What you should do: Work out how many lines in the data hold the string "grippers". Reply with only that number.

◇ ◇ ◇ ◇ ◇ ◇ ◇

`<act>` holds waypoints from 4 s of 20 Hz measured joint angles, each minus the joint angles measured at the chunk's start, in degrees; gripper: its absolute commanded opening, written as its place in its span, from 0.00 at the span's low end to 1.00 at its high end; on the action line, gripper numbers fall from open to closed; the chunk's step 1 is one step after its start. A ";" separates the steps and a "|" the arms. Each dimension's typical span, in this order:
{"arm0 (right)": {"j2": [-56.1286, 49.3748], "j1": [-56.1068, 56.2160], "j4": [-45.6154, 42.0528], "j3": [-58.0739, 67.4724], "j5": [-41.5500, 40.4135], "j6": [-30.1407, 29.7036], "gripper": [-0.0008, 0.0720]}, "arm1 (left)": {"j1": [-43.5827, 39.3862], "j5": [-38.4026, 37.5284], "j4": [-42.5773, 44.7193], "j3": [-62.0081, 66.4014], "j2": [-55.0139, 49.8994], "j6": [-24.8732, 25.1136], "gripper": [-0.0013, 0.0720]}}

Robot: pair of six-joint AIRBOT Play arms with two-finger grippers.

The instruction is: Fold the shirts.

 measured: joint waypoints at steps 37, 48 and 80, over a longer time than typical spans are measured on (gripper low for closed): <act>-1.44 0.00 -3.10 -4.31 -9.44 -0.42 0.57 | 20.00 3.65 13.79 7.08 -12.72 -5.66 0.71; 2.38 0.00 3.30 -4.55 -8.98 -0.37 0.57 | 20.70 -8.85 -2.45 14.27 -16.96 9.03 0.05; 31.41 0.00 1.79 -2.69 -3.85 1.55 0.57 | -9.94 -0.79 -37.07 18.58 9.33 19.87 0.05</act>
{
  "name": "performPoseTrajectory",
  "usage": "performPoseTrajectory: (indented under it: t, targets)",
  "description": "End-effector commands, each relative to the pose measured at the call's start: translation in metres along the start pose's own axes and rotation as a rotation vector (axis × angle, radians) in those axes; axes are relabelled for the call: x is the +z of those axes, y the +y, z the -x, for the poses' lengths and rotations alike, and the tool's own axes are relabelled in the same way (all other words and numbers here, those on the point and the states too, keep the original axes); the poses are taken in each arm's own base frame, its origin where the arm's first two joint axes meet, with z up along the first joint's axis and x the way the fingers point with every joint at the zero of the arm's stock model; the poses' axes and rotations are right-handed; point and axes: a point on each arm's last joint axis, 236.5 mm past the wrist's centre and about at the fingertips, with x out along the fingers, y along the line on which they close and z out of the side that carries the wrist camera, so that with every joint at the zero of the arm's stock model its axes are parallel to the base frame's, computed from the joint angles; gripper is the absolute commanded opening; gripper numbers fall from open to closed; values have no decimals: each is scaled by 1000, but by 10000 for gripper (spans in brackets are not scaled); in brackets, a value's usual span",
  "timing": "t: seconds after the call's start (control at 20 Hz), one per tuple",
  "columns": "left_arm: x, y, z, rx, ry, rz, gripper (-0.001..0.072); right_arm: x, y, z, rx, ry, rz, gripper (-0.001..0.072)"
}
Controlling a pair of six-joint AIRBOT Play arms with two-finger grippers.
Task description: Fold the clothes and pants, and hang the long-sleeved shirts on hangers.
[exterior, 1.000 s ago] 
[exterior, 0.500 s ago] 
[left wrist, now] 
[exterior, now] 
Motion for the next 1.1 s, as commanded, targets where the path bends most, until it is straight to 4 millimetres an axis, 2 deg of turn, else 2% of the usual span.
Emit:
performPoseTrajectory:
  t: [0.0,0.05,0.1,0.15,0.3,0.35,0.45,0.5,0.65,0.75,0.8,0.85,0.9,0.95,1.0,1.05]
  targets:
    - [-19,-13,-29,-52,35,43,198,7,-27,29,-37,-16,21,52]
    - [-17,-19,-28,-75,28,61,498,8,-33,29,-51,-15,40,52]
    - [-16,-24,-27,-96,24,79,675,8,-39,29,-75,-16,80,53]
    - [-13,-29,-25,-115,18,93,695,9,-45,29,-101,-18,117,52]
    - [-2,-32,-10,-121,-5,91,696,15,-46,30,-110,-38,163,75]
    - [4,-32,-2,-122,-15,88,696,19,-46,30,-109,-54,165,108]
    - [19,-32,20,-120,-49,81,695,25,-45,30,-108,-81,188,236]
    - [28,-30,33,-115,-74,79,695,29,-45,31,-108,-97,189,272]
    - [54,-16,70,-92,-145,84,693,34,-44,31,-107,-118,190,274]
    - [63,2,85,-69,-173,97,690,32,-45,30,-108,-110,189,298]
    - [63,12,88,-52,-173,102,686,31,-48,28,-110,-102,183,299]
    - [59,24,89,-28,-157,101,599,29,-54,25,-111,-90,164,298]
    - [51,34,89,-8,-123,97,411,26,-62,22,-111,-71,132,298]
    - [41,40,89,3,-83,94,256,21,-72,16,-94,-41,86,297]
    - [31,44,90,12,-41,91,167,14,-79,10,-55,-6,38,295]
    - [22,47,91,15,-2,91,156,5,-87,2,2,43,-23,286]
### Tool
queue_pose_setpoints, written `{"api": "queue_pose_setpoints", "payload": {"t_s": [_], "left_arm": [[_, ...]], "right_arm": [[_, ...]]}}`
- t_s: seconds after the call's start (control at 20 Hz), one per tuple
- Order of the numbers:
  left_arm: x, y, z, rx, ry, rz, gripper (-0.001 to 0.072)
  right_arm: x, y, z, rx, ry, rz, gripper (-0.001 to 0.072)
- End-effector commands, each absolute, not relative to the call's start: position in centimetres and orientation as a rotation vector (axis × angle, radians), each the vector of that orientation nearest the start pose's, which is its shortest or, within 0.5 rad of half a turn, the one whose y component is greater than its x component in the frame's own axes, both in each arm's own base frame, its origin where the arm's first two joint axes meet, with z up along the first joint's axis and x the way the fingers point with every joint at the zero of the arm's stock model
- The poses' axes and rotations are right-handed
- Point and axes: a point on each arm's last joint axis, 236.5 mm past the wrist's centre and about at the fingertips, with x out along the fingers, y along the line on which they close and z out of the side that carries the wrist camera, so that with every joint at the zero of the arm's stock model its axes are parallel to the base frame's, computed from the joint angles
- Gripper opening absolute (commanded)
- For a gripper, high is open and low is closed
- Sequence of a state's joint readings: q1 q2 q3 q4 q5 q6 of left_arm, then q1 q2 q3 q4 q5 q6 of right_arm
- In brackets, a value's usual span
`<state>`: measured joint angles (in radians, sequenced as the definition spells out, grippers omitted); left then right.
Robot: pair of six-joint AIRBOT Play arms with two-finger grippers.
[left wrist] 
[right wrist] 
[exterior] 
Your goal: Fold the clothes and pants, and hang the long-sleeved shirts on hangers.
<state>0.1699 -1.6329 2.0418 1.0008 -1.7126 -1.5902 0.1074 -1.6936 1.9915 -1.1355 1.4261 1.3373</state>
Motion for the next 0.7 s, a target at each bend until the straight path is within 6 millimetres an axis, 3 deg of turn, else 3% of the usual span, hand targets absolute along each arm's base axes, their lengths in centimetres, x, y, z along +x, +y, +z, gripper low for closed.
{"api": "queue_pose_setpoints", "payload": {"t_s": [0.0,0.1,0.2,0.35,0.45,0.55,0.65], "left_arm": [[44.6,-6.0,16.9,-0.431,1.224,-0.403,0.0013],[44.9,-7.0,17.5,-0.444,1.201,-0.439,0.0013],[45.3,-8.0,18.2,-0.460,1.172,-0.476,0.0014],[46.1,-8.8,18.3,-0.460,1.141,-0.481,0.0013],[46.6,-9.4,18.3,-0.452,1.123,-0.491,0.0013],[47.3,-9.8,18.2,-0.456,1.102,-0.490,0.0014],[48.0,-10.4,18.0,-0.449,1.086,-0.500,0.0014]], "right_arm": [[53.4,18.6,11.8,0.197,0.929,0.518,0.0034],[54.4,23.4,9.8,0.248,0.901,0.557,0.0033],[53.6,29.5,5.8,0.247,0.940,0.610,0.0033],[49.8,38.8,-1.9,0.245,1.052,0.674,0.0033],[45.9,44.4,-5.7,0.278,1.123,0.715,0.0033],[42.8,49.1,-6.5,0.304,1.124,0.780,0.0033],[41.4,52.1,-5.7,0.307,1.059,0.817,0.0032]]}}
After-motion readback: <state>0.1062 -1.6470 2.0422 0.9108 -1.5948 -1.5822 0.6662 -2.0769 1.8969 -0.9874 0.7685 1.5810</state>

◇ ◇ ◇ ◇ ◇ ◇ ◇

Your response: 4